PROBLEM REQUIREMENTS: Type out the complete listing below word for word, without its pictures.

BEGIN RECORDS SUPPLIED

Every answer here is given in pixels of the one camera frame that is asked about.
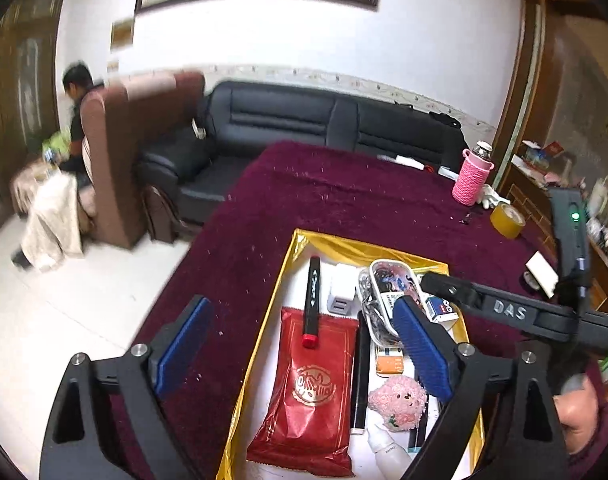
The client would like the white card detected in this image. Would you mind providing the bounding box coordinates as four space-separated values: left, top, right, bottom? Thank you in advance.
525 252 560 298

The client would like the white remote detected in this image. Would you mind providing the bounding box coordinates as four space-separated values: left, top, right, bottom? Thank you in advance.
376 154 427 171

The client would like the red foil packet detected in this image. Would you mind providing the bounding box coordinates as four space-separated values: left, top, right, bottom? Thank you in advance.
246 306 360 478

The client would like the black leather sofa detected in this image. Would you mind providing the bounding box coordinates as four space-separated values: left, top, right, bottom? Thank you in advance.
136 79 467 243

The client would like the white plastic jug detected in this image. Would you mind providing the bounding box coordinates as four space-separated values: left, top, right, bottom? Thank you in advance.
586 175 608 216

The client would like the small white bottle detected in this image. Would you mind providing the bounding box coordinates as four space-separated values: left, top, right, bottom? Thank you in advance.
366 422 417 480

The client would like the person's right hand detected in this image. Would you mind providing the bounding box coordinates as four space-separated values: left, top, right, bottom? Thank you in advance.
553 374 606 456

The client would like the blue white small box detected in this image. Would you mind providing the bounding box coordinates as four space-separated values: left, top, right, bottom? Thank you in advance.
425 296 460 323

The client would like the white cloth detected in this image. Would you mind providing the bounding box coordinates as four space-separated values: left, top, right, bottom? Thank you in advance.
11 160 85 273

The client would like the black marker red cap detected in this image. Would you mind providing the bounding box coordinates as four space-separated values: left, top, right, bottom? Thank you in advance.
302 256 322 348

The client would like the wooden cabinet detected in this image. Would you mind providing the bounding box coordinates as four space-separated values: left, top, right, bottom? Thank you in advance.
491 0 608 321

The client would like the golden tray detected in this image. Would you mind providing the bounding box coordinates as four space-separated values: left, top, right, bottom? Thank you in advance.
216 228 486 480

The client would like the clear zip pouch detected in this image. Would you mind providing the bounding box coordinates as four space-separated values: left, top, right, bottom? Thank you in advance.
356 259 425 356

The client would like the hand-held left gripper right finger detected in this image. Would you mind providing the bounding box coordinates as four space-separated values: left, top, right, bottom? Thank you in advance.
393 295 572 480

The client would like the brown armchair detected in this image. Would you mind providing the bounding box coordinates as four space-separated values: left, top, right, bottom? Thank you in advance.
79 71 206 250

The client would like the wooden door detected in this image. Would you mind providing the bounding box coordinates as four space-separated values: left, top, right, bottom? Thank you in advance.
0 0 70 246

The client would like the large yellow wall sticker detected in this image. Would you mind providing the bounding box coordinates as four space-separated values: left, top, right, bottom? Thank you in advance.
110 16 135 52

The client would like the white figurine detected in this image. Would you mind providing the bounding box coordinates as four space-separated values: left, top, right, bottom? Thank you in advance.
479 185 510 208

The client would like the pink sleeved bottle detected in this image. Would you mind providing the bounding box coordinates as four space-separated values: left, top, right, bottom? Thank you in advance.
452 141 495 207

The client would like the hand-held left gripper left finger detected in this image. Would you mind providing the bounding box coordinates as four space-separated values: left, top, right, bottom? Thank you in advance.
39 295 215 480

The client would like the maroon tablecloth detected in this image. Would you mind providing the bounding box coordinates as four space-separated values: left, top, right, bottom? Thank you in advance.
109 141 608 480

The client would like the black bag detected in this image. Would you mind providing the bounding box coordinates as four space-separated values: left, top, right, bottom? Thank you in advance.
426 110 465 131

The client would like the yellow tape roll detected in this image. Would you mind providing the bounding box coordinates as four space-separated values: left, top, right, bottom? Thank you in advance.
490 203 527 239

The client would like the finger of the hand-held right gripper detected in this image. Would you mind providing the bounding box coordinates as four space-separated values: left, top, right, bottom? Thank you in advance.
420 272 486 309

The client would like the white usb charger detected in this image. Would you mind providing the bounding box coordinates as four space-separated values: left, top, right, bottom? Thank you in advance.
326 262 357 318

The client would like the white blue toothpaste box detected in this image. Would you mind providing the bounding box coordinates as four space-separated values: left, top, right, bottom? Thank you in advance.
374 344 406 377

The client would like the blue picture box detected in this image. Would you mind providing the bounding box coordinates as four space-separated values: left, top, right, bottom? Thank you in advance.
521 145 550 168

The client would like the pink plush toy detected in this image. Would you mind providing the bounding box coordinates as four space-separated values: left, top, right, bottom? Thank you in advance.
368 377 429 433

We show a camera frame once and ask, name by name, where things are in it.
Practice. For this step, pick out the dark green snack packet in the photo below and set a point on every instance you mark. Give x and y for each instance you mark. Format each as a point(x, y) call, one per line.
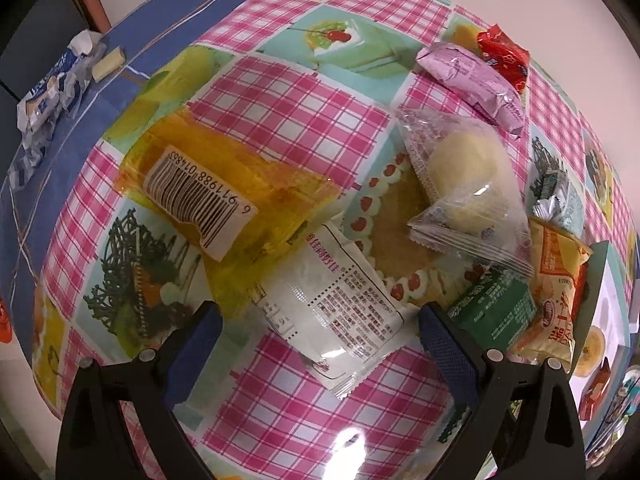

END RECORDS SUPPLIED

PROBLEM SOLUTION:
Every answer here is given in pixels of the one camera frame that is asked about.
The client would like the white card detected in this image. Would you mind providing the bounding box coordinates as four space-separated values: left, top, right, bottom? Thank you in advance.
525 252 560 298

The client would like the white remote detected in this image. Would you mind providing the bounding box coordinates as four space-separated values: left, top, right, bottom? Thank you in advance.
376 154 427 171

The client would like the red foil packet detected in this image. Would you mind providing the bounding box coordinates as four space-separated values: left, top, right, bottom? Thank you in advance.
246 306 360 478

The client would like the black leather sofa detected in this image. Would you mind providing the bounding box coordinates as four space-separated values: left, top, right, bottom? Thank you in advance.
136 79 467 243

The client would like the white plastic jug detected in this image. Would you mind providing the bounding box coordinates as four space-separated values: left, top, right, bottom? Thank you in advance.
586 175 608 216

The client would like the small white bottle detected in this image. Would you mind providing the bounding box coordinates as four space-separated values: left, top, right, bottom? Thank you in advance.
366 422 417 480

The client would like the person's right hand detected in this image. Would you mind providing the bounding box coordinates as four space-separated values: left, top, right, bottom? Thank you in advance.
553 374 606 456

The client would like the blue white small box detected in this image. Would you mind providing the bounding box coordinates as four space-separated values: left, top, right, bottom? Thank you in advance.
425 296 460 323

The client would like the white cloth detected in this image. Would you mind providing the bounding box coordinates as four space-separated values: left, top, right, bottom? Thank you in advance.
11 160 85 273

The client would like the black marker red cap detected in this image. Would you mind providing the bounding box coordinates as four space-separated values: left, top, right, bottom? Thank you in advance.
302 256 322 348

The client would like the wooden cabinet detected in this image. Would you mind providing the bounding box coordinates as four space-separated values: left, top, right, bottom? Thank you in advance.
491 0 608 321

The client would like the golden tray detected in this image. Would you mind providing the bounding box coordinates as four space-separated values: left, top, right, bottom? Thank you in advance.
216 228 486 480

The client would like the clear zip pouch detected in this image. Would you mind providing the bounding box coordinates as four space-separated values: left, top, right, bottom? Thank you in advance.
356 259 425 356

The client would like the hand-held left gripper right finger detected in this image. Would you mind providing the bounding box coordinates as four space-separated values: left, top, right, bottom? Thank you in advance.
393 295 572 480

The client would like the brown armchair detected in this image. Would you mind providing the bounding box coordinates as four space-separated values: left, top, right, bottom? Thank you in advance.
79 71 206 250

The client would like the wooden door detected in this image. Would you mind providing the bounding box coordinates as four space-separated values: left, top, right, bottom? Thank you in advance.
0 0 70 246

The client would like the large yellow wall sticker detected in this image. Would you mind providing the bounding box coordinates as four space-separated values: left, top, right, bottom? Thank you in advance.
110 16 135 52

The client would like the white figurine detected in this image. Would you mind providing the bounding box coordinates as four space-separated values: left, top, right, bottom? Thank you in advance.
479 185 510 208

The client would like the pink sleeved bottle detected in this image. Would you mind providing the bounding box coordinates as four space-separated values: left, top, right, bottom? Thank you in advance.
452 141 495 207

The client would like the hand-held left gripper left finger detected in this image. Would you mind providing the bounding box coordinates as four space-separated values: left, top, right, bottom? Thank you in advance.
39 295 215 480

The client would like the maroon tablecloth detected in this image. Would you mind providing the bounding box coordinates as four space-separated values: left, top, right, bottom? Thank you in advance.
109 141 608 480

The client would like the black bag detected in this image. Would you mind providing the bounding box coordinates as four space-separated values: left, top, right, bottom? Thank you in advance.
426 110 465 131

The client would like the yellow tape roll detected in this image. Would you mind providing the bounding box coordinates as four space-separated values: left, top, right, bottom? Thank you in advance.
490 203 527 239

The client would like the finger of the hand-held right gripper detected in this image. Would you mind providing the bounding box coordinates as four space-separated values: left, top, right, bottom? Thank you in advance.
420 272 486 309

The client would like the white usb charger detected in this image. Would you mind providing the bounding box coordinates as four space-separated values: left, top, right, bottom? Thank you in advance.
326 262 357 318

The client would like the white blue toothpaste box detected in this image. Would you mind providing the bounding box coordinates as four space-separated values: left, top, right, bottom? Thank you in advance.
374 344 406 377

The client would like the blue picture box detected in this image. Would you mind providing the bounding box coordinates as four space-separated values: left, top, right, bottom? Thank you in advance.
521 145 550 168

The client would like the pink plush toy detected in this image. Would you mind providing the bounding box coordinates as four space-separated values: left, top, right, bottom? Thank you in advance.
368 377 429 433

We show a camera frame once and ask, name by name, where things are in it.
Practice. For this step, pick out the dark green snack packet in the photo below and set a point on every instance you mark. Give x and y for each instance you mark. Format each as a point(x, y) call, one per line.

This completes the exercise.